If there’s a dark cloud in this silver sky, it comes from an investor conference on September 12, when a Disney executive refers to the spinoffs as “origin films.” Considering that the prequels basically constituted a Darth Vader origin — and considering that basically every major blockbuster film seems to be an origin story now — this news is less than encouraging.
But enough of those dark clouds! Now rumors are really beginning in earnest. Jonathan Rhys Meyers and Benedict Cumberbatch both claim they haven’t been offered any role in Star Wars — in fact, they’ve never even heard of it, truly, what a silly concept to fight a war among the stars! Leave it to Michael B. Jordan to become the first person involved in this circus to say something that actually sounds like unadorned truth.
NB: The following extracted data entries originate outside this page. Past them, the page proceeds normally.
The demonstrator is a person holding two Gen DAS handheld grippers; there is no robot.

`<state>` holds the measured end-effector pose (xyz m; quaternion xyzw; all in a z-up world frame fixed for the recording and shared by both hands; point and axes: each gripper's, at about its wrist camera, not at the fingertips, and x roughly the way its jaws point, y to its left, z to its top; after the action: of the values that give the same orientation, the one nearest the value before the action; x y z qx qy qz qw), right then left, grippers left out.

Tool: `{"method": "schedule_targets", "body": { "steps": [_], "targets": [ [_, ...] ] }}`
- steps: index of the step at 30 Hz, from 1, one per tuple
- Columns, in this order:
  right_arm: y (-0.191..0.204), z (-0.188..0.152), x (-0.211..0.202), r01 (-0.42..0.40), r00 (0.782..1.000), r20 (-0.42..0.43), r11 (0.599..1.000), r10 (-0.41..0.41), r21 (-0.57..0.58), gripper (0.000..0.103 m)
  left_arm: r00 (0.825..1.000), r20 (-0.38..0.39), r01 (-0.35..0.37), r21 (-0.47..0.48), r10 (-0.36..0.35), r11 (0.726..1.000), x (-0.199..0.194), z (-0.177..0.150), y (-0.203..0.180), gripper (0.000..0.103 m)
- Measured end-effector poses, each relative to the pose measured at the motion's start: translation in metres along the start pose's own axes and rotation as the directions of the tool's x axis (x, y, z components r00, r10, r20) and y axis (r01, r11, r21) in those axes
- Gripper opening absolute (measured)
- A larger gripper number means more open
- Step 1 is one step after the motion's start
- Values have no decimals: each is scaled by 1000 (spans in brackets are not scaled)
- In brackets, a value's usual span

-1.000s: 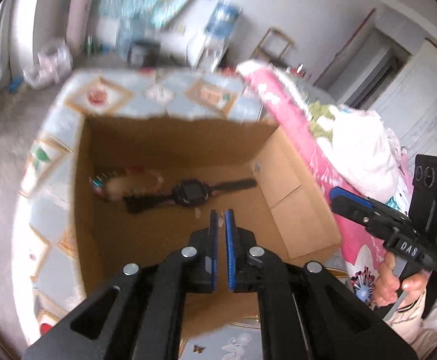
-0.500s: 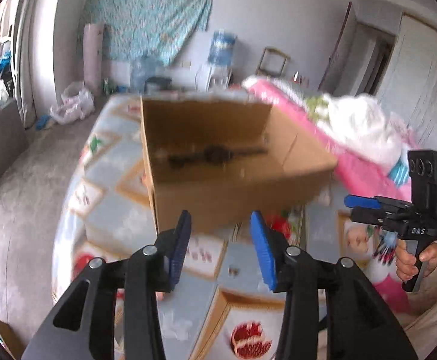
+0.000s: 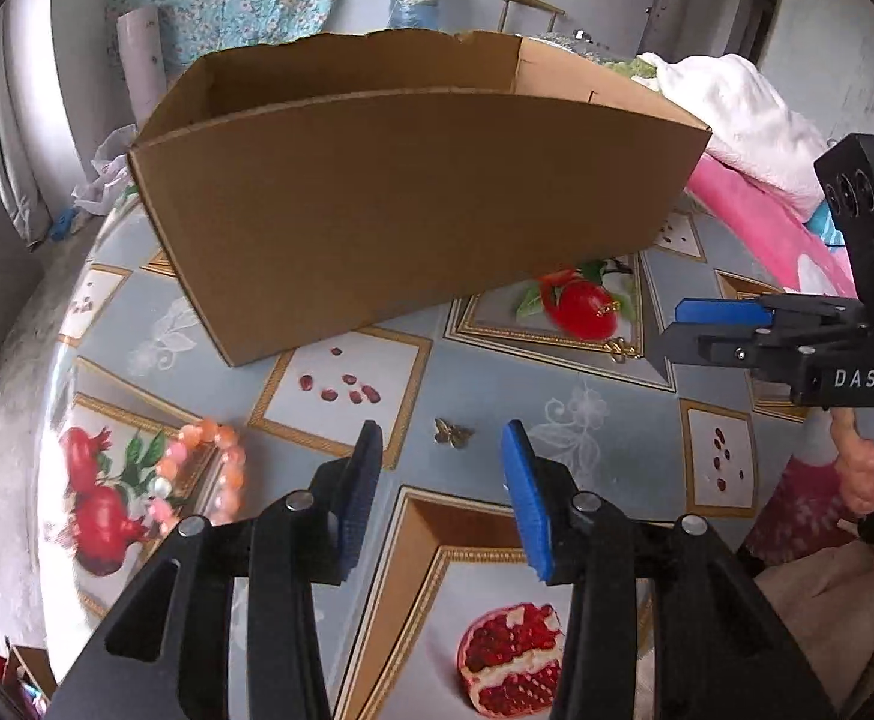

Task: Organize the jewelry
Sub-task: 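Withdraw the right gripper from the box to the gold knot charm, then lower the right gripper and close it on the gold knot charm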

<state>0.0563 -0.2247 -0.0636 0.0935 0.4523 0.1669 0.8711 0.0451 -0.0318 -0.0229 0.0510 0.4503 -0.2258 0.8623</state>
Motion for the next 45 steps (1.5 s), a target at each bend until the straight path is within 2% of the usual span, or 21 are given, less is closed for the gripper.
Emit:
{"method": "schedule_targets", "body": {
  "steps": [3, 6, 11, 20, 23, 33, 37, 45],
  "targets": [
    [1, 1, 2, -5, 1000, 0, 1000, 5, -1, 50, 1000, 2, 31, 14, -31, 999, 7, -2, -1, 40],
    [2, 1, 5, -12, 1000, -3, 1000, 12, 0, 50, 999, 10, 51, 46, -51, 998, 10, -2, -7, 36],
    [1, -1, 1, -3, 1000, -12, 1000, 3, -12, 49, 1000, 10, 29, 77, -30, 997, 16, -1, -9, 24],
    [1, -2, -1, 15, 1000, -8, 1000, -15, -26, 49, 1000, 25, -16, 115, 13, 993, 17, -2, -12, 19],
    [1, -2, -1, 16, 1000, -5, 1000, -16, -26, 49, 998, 32, -50, 135, 46, 990, 18, -3, -14, 13],
    [3, -2, -1, 22, 1000, 6, 999, -22, -23, 49, 998, 38, -60, 131, 56, 990, 16, -4, -15, 12],
    [2, -2, -2, 29, 1000, 7, 999, -28, -23, 49, 998, 38, -52, 123, 48, 991, 14, -6, -13, 8],
    [12, -3, 3, 59, 998, -7, 995, -59, -81, 49, 998, 35, -49, 114, 45, 992, 12, -5, -9, 8]
  ]
}}
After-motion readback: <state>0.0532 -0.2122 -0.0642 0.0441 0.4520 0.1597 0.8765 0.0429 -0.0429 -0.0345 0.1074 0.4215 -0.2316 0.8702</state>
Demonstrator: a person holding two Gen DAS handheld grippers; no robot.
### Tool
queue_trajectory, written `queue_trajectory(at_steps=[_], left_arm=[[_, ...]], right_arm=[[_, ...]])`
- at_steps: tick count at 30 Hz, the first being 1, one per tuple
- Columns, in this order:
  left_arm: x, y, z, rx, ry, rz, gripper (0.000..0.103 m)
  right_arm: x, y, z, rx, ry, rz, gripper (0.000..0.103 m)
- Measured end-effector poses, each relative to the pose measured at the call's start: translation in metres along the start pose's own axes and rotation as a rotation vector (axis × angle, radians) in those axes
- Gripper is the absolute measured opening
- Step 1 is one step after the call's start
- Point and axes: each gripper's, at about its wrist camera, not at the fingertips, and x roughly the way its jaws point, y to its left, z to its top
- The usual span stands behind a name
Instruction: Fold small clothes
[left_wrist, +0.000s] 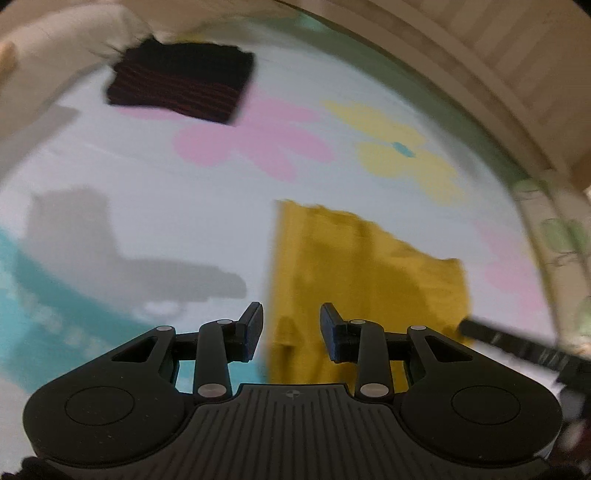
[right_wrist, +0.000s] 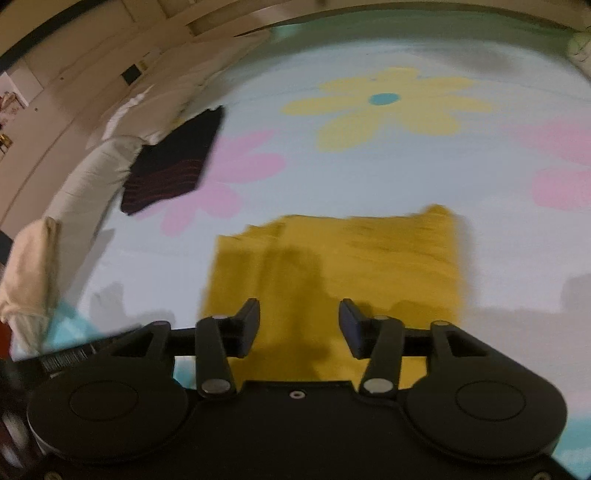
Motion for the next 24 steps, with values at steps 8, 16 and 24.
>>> queue_trajectory(at_steps=[8,16,24], left_arm=[[0.046,-0.046,0.007,0.085,0.072,-0.097,0.035],[0.07,-0.043,0.015,0.077,0.101,-0.099,0.035],[0.076,-0.045,0.02,0.103,0.121,-0.097,0.035]], right_arm=[[-0.021,-0.02,-0.038,-0.09,-0.067,-0.041,0.057],[-0.023,0.032,-0.093,-0.464,-0.18,0.037,0.057],[-0.013,0.073,-0.124,-0.695,-0.18,0.162,0.057]])
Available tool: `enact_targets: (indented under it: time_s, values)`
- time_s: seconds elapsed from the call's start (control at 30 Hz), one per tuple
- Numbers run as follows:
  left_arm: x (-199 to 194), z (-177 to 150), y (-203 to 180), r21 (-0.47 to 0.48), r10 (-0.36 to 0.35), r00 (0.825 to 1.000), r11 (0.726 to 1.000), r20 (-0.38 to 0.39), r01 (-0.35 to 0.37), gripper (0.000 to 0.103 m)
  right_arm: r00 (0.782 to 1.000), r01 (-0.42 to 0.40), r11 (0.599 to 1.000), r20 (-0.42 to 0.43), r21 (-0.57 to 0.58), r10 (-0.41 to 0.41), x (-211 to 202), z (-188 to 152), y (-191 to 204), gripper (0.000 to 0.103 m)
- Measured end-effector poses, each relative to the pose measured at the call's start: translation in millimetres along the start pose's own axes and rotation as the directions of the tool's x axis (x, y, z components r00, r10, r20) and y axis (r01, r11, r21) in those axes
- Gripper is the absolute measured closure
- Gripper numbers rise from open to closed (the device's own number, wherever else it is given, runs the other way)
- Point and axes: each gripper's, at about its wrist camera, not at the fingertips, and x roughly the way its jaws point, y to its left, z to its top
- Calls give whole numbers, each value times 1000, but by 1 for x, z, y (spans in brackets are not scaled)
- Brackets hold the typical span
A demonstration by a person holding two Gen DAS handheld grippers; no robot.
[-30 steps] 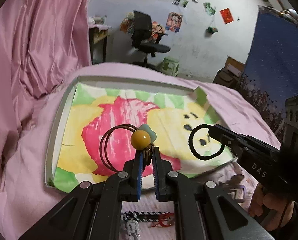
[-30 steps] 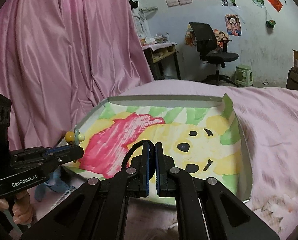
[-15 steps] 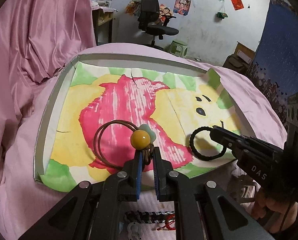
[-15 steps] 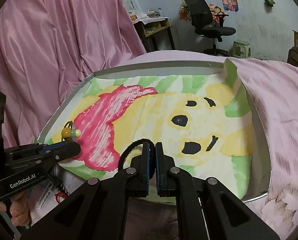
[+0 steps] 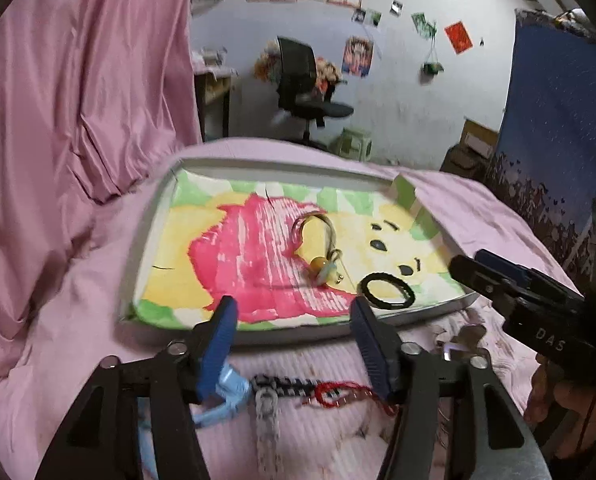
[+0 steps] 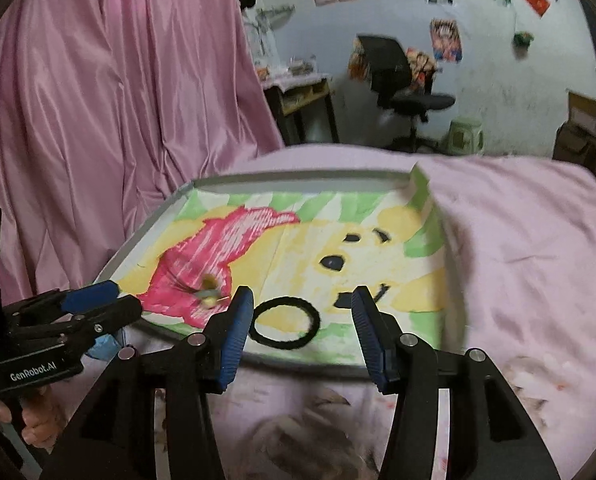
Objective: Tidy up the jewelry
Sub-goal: 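Open left tool to drop bead tie while right tool drops black tie, then withdraw both open tools from the tray back toward the jewelry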
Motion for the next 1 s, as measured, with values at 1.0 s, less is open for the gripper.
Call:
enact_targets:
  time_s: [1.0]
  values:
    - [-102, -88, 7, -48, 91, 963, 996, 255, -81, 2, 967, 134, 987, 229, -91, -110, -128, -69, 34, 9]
After cheerfully explaining that he auditioned for a role in Star Wars along with a role in every other movie in development, the Fruitvale Station star says, “Everybody’s going in on [Star Wars]. They’re trying to figure out what they want.”
[Record Scratch.] Lucasfilm announces that Abrams and Kasdan will now handle writing duties on Episode VII. The carefully-worded press release presents the change-up in bold terms — “Master Filmmaking Team Announced for Star Wars: Episode VII” — with just one reference to the previous screenwriter, Michael Arndt. (“Michael Arndt has done a terrific job bringing us to this point,” said Kathleen Kennedy.) Coming after nearly a year of smooth-as-silk publicity — and arriving in the midst of a rough period for Abrams’ post-Into Darkness reputation — the news cause some to wonder if the film is in trouble. (This Twitter conversation between various online journalists — totally unsourced and totally fascinating — pretty much sums up the general reaction.)
Per Deadline, Abrams addresses the departure of Arndt in a conference call about Almost Human, continuing what has become an industry trend: Answering questions about Star Wars while nominally pitching a project that isn’t Star Wars. “It became clear that given the time frame and given the process and the way the thing was going that working with Larry in this way was going to get us where we need to be and when we needed to be,” he explains, satisfying no one. Meanwhile, the casting rumors shift towards Chiwetel Ejiofor. And Disney officially moves Episode VII from a planned May 2015 release to December. That moves it away from a summer of big names like Avengers, Batman vs. Superman, and Jurassic World, although there’s always the outside possibility that Peter Jackson will squeeze one last Hobbit sequel out of Lord of the Rings Appendix J. The film still has no name, no cast, and maybe no script. Two more years of this, guys.